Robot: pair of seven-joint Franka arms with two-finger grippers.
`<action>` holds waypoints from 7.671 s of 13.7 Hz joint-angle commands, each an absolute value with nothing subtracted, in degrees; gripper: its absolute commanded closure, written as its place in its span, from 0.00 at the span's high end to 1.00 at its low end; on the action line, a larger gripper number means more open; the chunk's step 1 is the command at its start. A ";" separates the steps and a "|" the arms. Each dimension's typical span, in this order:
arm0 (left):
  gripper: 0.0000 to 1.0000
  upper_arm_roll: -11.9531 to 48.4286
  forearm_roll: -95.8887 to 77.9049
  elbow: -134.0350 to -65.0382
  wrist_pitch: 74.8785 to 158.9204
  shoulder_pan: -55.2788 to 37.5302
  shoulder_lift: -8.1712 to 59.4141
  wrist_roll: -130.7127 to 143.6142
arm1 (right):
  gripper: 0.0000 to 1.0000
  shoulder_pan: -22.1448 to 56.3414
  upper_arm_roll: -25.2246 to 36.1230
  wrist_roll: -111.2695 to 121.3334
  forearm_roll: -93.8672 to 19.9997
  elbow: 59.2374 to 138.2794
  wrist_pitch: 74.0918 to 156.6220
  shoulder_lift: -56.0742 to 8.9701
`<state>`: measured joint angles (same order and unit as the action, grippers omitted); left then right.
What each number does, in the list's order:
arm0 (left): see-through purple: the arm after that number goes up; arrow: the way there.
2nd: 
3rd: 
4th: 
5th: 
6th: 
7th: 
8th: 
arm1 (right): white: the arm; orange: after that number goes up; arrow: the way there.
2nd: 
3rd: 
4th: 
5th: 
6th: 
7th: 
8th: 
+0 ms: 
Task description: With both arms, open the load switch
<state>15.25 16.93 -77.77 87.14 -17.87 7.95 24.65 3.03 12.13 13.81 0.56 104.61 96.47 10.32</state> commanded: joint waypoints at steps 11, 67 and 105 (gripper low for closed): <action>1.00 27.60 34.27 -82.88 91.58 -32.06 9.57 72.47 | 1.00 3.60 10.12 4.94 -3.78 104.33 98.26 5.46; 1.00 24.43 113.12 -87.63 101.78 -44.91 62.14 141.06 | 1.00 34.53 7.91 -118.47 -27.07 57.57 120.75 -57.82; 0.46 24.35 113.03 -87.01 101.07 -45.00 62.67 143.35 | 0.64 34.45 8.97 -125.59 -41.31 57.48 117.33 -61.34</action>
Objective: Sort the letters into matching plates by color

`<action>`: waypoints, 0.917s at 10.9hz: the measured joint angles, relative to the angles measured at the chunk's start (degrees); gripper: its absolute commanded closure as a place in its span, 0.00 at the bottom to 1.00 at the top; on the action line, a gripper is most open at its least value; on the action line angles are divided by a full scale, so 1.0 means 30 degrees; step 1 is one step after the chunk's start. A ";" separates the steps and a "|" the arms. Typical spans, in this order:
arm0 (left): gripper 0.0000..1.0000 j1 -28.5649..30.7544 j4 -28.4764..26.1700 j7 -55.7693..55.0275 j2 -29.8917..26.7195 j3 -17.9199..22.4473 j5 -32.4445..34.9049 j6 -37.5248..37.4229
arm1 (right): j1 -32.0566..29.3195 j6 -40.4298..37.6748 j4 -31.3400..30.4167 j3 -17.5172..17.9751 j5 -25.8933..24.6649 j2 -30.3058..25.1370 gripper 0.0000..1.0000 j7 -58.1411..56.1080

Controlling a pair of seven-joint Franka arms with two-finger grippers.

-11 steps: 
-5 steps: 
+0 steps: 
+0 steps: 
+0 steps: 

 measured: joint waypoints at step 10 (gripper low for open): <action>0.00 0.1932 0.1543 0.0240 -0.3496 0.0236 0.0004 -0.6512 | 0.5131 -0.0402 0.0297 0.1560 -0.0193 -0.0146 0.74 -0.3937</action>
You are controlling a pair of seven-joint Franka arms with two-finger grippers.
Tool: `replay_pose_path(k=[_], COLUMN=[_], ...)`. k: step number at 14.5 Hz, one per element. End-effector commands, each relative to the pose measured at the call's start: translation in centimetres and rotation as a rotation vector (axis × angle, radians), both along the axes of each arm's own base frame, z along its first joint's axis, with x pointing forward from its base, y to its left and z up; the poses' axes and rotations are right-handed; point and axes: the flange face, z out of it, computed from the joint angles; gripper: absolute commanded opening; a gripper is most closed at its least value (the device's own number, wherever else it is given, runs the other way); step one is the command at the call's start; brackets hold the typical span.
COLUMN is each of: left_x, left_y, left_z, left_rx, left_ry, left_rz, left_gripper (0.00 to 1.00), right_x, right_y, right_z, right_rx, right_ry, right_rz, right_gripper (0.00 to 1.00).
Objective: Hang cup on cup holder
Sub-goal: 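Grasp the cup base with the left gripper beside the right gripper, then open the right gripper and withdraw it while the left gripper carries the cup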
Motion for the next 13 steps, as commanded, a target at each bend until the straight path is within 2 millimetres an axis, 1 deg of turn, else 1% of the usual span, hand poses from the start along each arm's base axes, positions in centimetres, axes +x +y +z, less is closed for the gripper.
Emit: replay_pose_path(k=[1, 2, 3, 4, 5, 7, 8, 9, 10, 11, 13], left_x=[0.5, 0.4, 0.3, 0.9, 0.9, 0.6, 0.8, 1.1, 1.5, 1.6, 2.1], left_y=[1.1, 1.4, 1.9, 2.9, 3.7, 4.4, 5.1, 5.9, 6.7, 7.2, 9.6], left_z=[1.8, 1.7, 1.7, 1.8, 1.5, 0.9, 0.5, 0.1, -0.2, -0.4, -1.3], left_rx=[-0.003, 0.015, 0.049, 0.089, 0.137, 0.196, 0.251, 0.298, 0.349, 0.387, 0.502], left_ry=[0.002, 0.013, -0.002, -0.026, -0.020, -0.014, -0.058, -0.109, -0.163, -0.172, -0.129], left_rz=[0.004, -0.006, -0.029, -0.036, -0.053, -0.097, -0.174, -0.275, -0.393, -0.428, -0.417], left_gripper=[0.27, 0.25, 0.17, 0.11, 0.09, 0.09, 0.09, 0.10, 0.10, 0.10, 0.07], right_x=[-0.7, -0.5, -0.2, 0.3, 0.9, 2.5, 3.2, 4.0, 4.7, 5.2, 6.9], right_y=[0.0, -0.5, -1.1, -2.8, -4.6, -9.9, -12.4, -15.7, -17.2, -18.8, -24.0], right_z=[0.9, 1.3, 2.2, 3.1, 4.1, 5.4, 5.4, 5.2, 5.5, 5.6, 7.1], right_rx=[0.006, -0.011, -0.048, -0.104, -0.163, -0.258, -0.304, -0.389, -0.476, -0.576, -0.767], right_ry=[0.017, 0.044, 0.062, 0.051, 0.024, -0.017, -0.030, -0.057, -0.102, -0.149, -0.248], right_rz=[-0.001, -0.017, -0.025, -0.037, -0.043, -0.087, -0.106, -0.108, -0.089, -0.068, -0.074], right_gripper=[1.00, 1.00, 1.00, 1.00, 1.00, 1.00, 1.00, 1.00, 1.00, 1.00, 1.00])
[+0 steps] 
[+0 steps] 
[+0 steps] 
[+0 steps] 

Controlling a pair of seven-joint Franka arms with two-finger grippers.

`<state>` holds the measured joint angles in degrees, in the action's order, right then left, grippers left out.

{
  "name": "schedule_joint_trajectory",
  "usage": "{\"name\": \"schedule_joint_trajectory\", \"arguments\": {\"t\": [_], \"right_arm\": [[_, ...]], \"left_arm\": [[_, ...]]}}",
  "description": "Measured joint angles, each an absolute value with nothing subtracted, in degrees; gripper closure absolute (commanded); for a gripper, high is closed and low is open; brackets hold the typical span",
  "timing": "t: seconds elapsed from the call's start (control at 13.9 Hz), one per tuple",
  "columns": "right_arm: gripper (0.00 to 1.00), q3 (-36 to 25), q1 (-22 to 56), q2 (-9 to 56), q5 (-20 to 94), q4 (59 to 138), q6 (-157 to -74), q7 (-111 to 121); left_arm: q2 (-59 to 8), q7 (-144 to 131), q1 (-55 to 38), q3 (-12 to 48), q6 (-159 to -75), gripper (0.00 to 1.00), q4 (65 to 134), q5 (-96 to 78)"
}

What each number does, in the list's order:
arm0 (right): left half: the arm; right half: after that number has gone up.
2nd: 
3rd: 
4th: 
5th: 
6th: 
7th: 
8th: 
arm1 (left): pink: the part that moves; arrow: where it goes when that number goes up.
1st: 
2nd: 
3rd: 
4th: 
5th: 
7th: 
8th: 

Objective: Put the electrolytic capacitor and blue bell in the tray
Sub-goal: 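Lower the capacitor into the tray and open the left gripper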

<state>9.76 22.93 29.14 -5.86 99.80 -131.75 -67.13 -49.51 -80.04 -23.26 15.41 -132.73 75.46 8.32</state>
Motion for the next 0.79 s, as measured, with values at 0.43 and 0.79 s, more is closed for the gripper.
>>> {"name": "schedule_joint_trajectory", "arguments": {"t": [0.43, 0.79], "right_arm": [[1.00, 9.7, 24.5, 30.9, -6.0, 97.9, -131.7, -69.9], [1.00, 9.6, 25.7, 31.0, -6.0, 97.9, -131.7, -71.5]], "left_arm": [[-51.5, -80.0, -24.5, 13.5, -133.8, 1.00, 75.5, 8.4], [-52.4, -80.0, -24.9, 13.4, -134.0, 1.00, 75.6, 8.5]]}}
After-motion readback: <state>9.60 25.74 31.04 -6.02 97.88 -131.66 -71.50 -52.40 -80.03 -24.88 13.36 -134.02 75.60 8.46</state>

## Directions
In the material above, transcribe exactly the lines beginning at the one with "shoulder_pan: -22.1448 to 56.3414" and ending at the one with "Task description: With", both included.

## Answer area
  shoulder_pan: -22.1448 to 56.3414
  upper_arm_roll: -25.2246 to 36.1230
  wrist_roll: -111.2695 to 121.3334
  forearm_roll: -93.8672 to 19.9997
  elbow: 59.2374 to 138.2794
  wrist_pitch: 74.0918 to 156.6220
  shoulder_lift: -56.0742 to 8.9701
`<state>`: measured joint angles (same order and unit as the action, grippers omitted); left then right.
What each number does, in the list's order:
arm0 (left): see-through purple: the arm after that number goes up; arrow: the way there.
2nd: 
3rd: 
4th: 
5th: 
6th: 
7th: 
8th: 
arm1 (right): white: the arm; orange: after that number goes up; arrow: the way there.
2nd: 
3rd: 
4th: 
5th: 
6th: 
7th: 
8th: 
+0 ms: 
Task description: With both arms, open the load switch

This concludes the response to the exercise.